WORK ITEM:
Find each line below that includes "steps", then copy it.

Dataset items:
[Start of Attachment]
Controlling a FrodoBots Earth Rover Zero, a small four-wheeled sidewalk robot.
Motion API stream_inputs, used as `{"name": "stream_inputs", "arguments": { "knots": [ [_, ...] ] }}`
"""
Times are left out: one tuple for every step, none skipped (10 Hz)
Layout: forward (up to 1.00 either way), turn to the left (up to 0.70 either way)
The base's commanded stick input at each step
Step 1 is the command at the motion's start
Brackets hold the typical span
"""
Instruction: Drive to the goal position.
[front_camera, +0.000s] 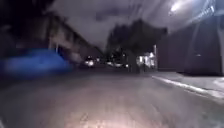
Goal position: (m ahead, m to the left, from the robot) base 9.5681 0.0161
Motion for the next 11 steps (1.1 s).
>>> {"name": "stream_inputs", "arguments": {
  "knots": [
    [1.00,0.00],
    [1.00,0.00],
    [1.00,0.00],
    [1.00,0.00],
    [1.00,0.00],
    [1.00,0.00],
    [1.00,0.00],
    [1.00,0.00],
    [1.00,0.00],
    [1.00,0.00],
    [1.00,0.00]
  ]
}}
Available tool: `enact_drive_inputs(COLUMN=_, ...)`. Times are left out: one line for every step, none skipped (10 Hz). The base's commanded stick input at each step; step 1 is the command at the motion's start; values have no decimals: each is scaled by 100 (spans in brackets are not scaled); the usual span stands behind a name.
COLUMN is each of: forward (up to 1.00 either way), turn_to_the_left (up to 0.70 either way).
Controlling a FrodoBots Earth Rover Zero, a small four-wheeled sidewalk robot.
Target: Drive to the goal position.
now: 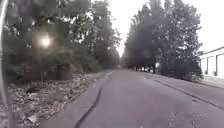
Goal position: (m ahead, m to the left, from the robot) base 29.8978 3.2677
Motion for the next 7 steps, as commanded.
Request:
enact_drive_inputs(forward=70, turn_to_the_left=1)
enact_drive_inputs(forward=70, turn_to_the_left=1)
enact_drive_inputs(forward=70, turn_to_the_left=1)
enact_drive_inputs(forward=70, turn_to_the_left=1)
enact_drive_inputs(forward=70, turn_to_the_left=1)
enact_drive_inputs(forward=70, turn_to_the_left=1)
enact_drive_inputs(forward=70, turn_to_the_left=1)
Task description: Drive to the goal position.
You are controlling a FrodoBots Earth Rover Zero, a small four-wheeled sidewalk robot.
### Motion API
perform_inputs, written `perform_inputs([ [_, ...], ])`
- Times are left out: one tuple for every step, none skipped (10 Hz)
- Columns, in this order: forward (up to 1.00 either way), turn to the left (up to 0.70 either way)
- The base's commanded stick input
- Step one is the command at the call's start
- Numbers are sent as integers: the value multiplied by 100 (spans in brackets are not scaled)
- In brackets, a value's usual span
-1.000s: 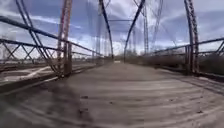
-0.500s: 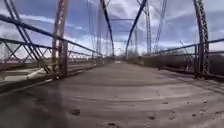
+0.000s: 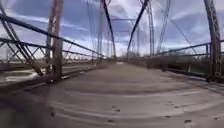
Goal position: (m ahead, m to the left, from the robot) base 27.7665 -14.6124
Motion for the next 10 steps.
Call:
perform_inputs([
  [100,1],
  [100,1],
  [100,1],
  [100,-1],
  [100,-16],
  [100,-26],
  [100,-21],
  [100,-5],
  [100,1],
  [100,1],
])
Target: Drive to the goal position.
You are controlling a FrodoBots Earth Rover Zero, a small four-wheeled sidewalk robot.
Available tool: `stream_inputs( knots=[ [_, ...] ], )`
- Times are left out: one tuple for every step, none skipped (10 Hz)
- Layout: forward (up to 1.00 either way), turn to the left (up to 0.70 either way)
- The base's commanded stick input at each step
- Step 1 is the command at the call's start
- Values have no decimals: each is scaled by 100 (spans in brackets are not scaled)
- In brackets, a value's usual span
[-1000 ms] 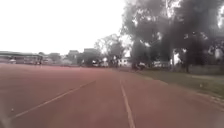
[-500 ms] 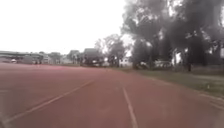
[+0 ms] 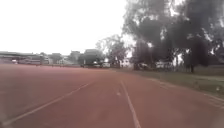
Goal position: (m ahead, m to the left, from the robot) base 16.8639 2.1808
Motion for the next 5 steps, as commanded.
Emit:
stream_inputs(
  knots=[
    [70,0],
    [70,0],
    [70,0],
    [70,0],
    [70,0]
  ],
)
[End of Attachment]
REPLY:
Motion for the next 11 steps (1.1 s).
Motion for the next 7 steps, as commanded.
Motion for the next 10 steps.
Motion for the next 5 steps, as commanded.

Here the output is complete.